UK manufacturing growth remained strong in May, although the sector is still way adrift of its pre-crisis peak and would take until late 2015 to achieve full recovery even at current sharp expansion rates, a survey has shown.

The survey, published yesterday by the Chartered Institute of Purchasing and Supply, signalled the UK manufacturing sector continued to enjoy one of its brightest spells of growth in output and new orders in the 22-year history of the report.

CIPS's headline purchasing managers' index, a composite measure of activity which includes output, new orders, employment, suppliers' delivery times and stocks of goods purchased, edged down from 57.3 in April to 57 in May on a seasonally adjusted basis.

In spite of this dip, it remained well above the level of 50 deemed by CIPS to separate expansion from contraction and thus continued to signal strong growth.

Overall growth in new orders remained strong, although the pace of increase eased marginally.

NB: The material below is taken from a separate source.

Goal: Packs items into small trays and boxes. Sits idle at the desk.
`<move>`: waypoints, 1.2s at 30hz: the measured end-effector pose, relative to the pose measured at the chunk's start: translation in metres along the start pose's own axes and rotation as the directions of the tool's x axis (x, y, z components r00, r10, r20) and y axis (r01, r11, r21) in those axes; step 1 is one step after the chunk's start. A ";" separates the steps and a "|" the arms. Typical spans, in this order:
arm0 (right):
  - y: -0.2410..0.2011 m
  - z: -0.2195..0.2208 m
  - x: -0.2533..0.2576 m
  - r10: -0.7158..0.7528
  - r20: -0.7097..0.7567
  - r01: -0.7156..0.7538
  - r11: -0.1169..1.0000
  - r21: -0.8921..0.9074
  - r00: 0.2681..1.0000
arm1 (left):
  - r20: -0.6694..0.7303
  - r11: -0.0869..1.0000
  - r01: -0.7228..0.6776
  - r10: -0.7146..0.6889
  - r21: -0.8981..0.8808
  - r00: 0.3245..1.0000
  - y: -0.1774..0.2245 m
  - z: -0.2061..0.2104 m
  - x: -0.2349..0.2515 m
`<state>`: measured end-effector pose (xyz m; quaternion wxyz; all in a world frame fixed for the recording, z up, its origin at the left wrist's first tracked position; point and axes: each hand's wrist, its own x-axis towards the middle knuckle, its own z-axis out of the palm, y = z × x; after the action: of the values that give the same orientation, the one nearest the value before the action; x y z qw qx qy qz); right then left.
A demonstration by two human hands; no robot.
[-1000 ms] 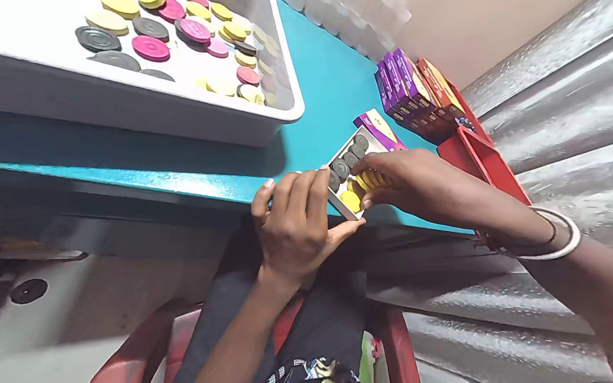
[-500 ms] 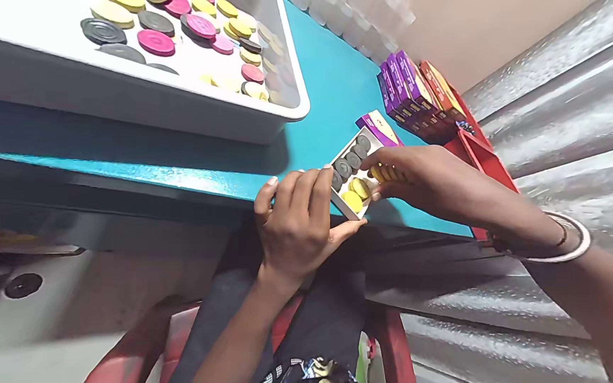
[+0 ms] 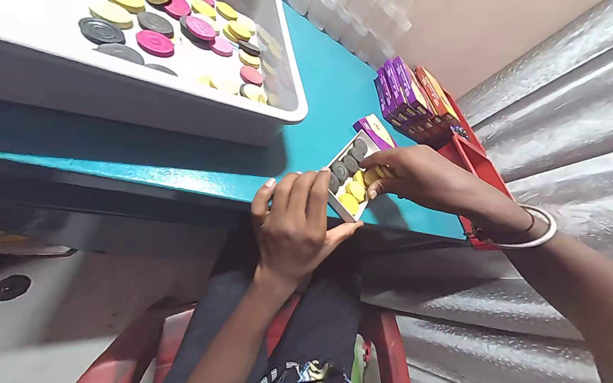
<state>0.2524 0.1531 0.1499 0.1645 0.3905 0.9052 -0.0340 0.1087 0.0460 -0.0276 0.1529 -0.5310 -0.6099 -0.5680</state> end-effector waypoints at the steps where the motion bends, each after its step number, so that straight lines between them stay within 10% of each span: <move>1: -0.001 0.000 0.000 0.010 0.004 -0.010 1.000 0.004 1.000 | 0.001 1.000 -0.001 0.001 -0.002 1.000 0.000 0.000 0.000; 28: -0.002 0.005 -0.007 -0.001 -0.244 0.010 0.999 0.033 0.970 | 0.008 1.000 -0.005 0.005 0.002 1.000 0.001 0.001 -0.001; 36: 0.019 -0.003 0.005 0.095 -0.126 -0.094 0.995 0.017 0.987 | 0.013 1.000 -0.007 0.007 -0.005 1.000 -0.001 -0.001 0.001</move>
<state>0.2619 0.1701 0.1520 0.1059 0.4351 0.8941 -0.0063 0.1072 0.0459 -0.0275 0.1497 -0.5373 -0.6077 -0.5653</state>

The survey also signalled growth in new export orders remained solid. Although the rate of increase of new export orders also slowed in May, Samuel Tombs, at consultancy Capital Economics, believed the fact it had eased only marginally showed UK manufacturers were coping well with the strong pound, which weighs on their competitiveness in overseas markets.

CIPS highlighted the fact, amid continuing worries about the degree to which recovery is being fuelled by consumers, that producers of investment goods had seen a particularly marked acceleration in the pace of increase of new orders in May.

Employment in UK manufacturing rose for a 13th consecutive month in May, according to CIPS, although the pace of increase eased to its slowest in four months.

CIPS cited broadly based jobs growth, across both small and medium-sized firms and large companies.

Rob Dobson, senior economist at survey compiler Markit, said: "The revival of UK manufacturing continued in May, as the sector basked in one of its brightest growth spells of the past two decades.

"Manufacturing production is currently expanding at a quarterly rate close to 1.5%, according to the PMI, helping the sector take huge strides towards recouping the output lost during the recession."

However, he added: "With manufacturing still some 7.5% smaller than its pre-crisis peak, even at this current growth rate it would take until late 2015 to achieve full recovery."

Mr Dobson declared that sustaining the rebound and continuing to push towards rebalancing the UK economy towards manufacturing therefore remained critical.

He added: "On those scores, the latest survey provides some real positives."

Seasonally adjusted figures published last month by the Office for National Statistics showed UK manufacturing output had risen by 1.4% in the first quarter of 2014. However, in spite of strong growth in recent months, UK manufacturing output in March was only at the same level as back in June 2011, underlining the protracted nature of the economic recovery.